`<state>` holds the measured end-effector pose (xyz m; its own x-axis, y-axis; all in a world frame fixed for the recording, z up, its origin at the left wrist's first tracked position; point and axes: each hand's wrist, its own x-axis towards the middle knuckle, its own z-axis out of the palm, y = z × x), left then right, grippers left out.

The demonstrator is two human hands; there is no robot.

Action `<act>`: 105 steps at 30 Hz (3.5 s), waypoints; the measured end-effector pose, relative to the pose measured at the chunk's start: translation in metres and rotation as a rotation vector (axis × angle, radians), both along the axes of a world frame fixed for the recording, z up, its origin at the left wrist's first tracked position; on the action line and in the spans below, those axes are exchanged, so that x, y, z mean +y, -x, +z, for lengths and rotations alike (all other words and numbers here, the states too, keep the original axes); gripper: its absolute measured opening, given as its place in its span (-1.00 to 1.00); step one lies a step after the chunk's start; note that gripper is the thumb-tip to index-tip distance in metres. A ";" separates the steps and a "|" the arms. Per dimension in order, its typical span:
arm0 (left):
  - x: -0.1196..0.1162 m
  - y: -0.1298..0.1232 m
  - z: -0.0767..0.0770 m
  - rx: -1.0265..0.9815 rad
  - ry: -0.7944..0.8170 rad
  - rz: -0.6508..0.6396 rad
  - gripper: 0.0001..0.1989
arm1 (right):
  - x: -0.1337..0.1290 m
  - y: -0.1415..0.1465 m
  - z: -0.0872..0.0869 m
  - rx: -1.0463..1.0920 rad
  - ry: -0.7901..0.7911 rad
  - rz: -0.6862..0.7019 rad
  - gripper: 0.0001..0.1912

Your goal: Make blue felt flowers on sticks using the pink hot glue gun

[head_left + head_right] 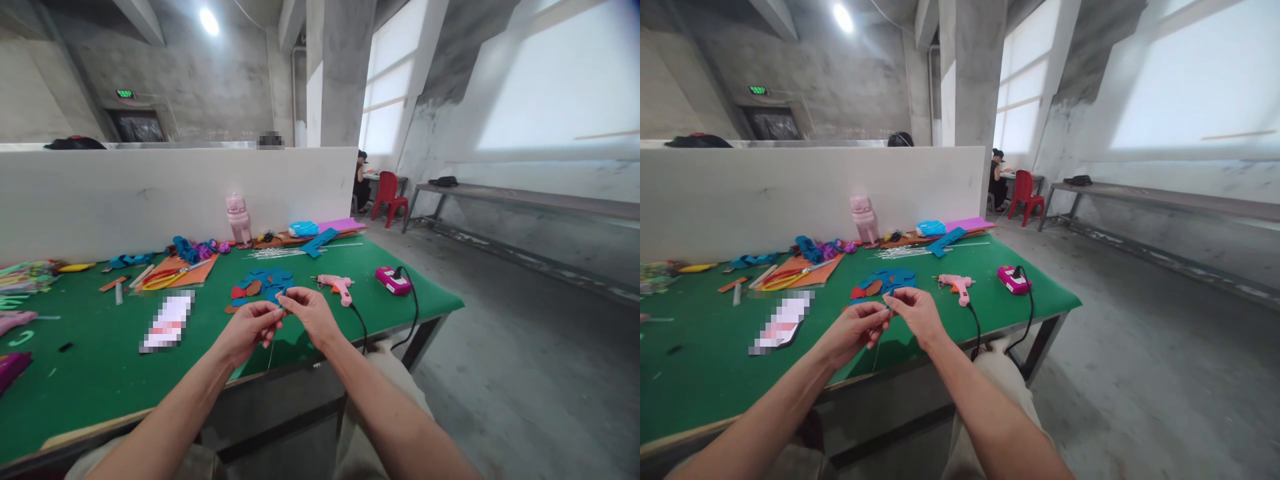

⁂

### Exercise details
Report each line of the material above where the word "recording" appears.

### Answer
`<state>` holds the measured end-effector pose (xyz m; its own x-axis, y-axis; all in a world frame fixed for the recording, z up, its origin at the left wrist's first tracked position; point and axes: each hand's wrist, its own x-axis towards the middle knuckle, its own z-axis out of the palm, y = z × x), left then right, grippers left out.
Action `<act>`: 105 steps at 30 Hz (3.5 s), waypoints; the measured end-effector pose, relative to the pose measured at the chunk's start: translation in metres and rotation as a rotation vector (axis × angle, radians), both along the axes of a world frame fixed for the recording, z up, its origin at the left wrist's first tracked position; on the action line and in the spans below, those axes are exchanged, so that x, y, z mean +y, -x, +z, for lengths and rotations alike (all other words and numbers here, the states too, keep the original axes); gripper: its absolute measured opening, given as its place in its span (-1.00 to 1.00); step one lies a step after the chunk's start; note that gripper is the thumb-tip to index-tip distance in metres. A ";" separates the steps and a "|" the arms. Per dimension in order, its typical span:

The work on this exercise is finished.